By Connie Davis Bushey
News Editor, Baptist and Reflector
MORRISTOWN — “The smiles on those faces. That’s why we do it,” said Darlene LaPlue of the Luke 14 Party which drew 1,300 to Manley Baptist Church here.
Many of the event’s guests rode in wheelchairs as they passed by a crowd of greeters cheering them along as they approached the church’s Fellowship Hall. Others walked with assistance from family members and caregivers.
The guests were children and adults with special needs and their families and caregivers.
Twelve years ago about 250 people attended the first annual event.
Soon after LaPlue started the ministry, she realized, “Wow, God, you are doing something really, really amazing here. … The need is so great here in this area.”
Many of the children and adults who come are unchurched, and some have become regular members of Manley Baptist and other churches since attending, LaPlue noted. Manley, of which LaPlue is a member, started Sunday School classes for these special people and a week-long summer camp as a result of meeting them at the Luke 14 Party.
The April 8-9 event — “Welcome to Holland” — included a petting zoo, games and crafts, meal, face painting, and live entertainment. This year participants also got to know the football players of Carson-Newman University, Jefferson City, and be a part of an activity directed by a high school soccer team. One day of the party is for children and the next day is for adults.
LaPlue’s interest in people with special needs developed when as a teenager she spent time with her uncle, a Marine who was paralyzed during the Korean War. He was a quadraplegic for 37 years.
“He couldn’t comb his hair or get a drink of water, but he had more peace about him than anybody that I knew. … He impacted my life so strongly.”
Then she learned about Joni Eareckson Tada, who at 17 years old was paralyzed after diving into shallow water in 1967. In 2002 LaPlue started serving as a volunteer at Joni and Friends camps in several states. “It became the highlight of my year,” she said.
“I learned about disability ministry and fell in love with it and it changed my life.
“The gospel became so much more clear and real to me than ever before. I could see God in new ways.”
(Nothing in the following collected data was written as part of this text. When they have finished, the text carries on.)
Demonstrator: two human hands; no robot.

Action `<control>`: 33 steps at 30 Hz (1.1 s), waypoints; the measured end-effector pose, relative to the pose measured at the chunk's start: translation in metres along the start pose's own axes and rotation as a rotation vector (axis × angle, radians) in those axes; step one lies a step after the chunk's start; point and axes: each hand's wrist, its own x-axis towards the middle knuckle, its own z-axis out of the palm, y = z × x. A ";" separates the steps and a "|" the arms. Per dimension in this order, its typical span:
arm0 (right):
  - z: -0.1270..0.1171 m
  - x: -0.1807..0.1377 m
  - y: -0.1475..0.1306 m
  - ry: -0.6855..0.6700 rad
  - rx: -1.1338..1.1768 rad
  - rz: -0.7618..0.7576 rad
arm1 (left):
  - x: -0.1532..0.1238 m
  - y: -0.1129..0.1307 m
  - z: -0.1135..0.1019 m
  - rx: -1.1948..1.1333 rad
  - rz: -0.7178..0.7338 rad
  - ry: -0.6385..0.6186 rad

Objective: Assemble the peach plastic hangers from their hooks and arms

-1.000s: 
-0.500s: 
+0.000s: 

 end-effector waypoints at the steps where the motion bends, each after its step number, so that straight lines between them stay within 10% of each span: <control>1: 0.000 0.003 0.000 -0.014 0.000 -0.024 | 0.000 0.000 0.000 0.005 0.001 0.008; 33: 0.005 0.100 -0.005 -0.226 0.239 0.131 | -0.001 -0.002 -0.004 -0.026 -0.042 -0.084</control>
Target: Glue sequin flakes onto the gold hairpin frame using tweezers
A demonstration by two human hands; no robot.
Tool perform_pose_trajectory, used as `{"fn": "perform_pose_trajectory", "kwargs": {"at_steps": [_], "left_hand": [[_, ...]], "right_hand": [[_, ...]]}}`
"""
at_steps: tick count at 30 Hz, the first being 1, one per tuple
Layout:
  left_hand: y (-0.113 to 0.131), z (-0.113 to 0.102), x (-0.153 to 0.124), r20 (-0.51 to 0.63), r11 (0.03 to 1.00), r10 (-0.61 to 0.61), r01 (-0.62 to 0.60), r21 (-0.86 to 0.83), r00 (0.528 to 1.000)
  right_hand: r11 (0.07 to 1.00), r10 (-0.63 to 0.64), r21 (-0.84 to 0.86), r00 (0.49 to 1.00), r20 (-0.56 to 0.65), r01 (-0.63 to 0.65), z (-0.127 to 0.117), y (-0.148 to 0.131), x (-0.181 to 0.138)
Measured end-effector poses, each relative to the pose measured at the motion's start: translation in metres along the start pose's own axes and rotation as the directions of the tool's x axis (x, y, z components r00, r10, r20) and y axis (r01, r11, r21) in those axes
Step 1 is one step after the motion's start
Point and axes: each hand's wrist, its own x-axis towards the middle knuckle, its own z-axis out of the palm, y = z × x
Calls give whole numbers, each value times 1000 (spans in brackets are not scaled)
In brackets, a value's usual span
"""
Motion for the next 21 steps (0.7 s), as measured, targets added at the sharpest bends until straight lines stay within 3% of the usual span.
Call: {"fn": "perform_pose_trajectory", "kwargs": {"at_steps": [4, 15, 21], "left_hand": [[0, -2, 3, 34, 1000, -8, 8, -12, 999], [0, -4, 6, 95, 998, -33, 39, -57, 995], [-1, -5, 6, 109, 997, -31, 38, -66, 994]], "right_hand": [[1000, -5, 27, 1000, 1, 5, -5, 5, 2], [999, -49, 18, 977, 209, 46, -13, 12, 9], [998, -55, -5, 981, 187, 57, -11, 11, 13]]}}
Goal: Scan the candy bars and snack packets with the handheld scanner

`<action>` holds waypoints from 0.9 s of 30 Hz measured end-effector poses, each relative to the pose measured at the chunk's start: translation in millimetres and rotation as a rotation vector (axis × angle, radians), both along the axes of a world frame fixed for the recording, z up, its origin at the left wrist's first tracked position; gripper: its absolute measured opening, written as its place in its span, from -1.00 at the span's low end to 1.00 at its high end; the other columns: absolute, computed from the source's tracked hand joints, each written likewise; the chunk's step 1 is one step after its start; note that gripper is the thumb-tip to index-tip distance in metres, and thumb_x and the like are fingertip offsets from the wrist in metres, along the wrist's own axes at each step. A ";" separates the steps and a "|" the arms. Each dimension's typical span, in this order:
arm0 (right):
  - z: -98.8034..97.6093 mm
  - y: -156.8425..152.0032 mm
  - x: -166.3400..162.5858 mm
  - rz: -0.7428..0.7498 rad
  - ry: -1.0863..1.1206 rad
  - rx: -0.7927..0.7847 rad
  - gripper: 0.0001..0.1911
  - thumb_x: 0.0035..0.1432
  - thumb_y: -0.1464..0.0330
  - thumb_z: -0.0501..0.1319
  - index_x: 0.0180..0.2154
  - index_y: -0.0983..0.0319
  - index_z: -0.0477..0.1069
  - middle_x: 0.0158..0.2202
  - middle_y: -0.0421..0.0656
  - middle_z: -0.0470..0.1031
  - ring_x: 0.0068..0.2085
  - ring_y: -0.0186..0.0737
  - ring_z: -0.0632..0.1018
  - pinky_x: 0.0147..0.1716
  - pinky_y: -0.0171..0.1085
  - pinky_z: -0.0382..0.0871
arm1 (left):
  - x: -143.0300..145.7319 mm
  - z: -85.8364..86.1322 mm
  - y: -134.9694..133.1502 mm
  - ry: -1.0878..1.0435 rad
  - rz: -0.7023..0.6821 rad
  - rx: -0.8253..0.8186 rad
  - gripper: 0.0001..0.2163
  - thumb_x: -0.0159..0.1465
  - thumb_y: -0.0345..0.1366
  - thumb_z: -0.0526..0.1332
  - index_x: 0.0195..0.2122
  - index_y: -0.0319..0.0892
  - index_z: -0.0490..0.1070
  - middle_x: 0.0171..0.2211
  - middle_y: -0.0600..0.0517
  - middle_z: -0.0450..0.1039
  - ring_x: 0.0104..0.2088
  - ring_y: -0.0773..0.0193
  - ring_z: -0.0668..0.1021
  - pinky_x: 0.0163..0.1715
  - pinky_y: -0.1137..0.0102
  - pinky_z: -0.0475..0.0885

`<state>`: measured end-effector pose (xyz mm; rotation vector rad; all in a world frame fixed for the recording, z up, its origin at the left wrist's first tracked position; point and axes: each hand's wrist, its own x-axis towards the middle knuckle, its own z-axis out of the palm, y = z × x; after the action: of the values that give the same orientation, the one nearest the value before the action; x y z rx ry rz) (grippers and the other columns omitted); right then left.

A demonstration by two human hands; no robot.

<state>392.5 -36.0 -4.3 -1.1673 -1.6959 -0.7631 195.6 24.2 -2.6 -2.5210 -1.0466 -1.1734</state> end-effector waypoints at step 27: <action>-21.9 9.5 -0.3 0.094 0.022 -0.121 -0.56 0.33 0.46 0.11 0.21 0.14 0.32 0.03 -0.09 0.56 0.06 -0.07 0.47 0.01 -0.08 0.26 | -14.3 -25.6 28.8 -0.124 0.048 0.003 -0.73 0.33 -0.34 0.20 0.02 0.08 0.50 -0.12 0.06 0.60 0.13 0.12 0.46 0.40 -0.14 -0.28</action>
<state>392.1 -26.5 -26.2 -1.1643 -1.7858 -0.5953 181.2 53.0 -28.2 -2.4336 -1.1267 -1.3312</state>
LaPlue learned about a Luke 14 banquet for folks with special needs in Charlotte, N.C. In Luke 14:15-24 Jesus told the parable of the man who planned a banquet. But everyone he invited declined to attend. So the man told his slaves to invite “the poor, maimed, blind, and lame.”
LaPlue attended and soon began the ministry based at Manley. She organized a banquet the first few years but it outgrew the fellowship hall and as friendships were formed people wanted to spend more time with their guests. So a carnival was planned and it has continued ever since.
“It’s just grown and grown and grown,” she said. One key to the Luke 14 Party was the initial leadership of the women’s ministry of Manley.
In 2013 she developed a camp for people with special needs which is held at Carson Springs Baptist Conference Center, Newport. Also, this year she and a missions team will deliver wheelchairs refurbished in a prison in Kansas and provided by Joni and Friends to people in Kenya, Africa.
A special needs ministry is an effective outreach tool, noted LaPlue.
Over the years about 20 families with members who have special needs have become a part of Manley. The Sunday School classes, one for children and one for adults, draw a total of about 10 people currently though that varies due to health problems and circumstances. Some participants such as children with autism and with cerebral palsy have been integrated into the regular activities of the church.
“It thrills me to see wheelchairs scattered across the auditorium,” said LaPlue.
Life for the disabled and their caregivers is very difficult, she noted. Some have been asked to leave churches. Many have medical issues. People with special needs require a lot of helpers.
“There are people suffering out there and they’ve got to know we care about them …,” she explained. “We want this to catch fire in our churches.”
What she and many other volunteers have found through this ministry is described in II Timothy 6:18-19, said LaPlue, “a life that is truly life.”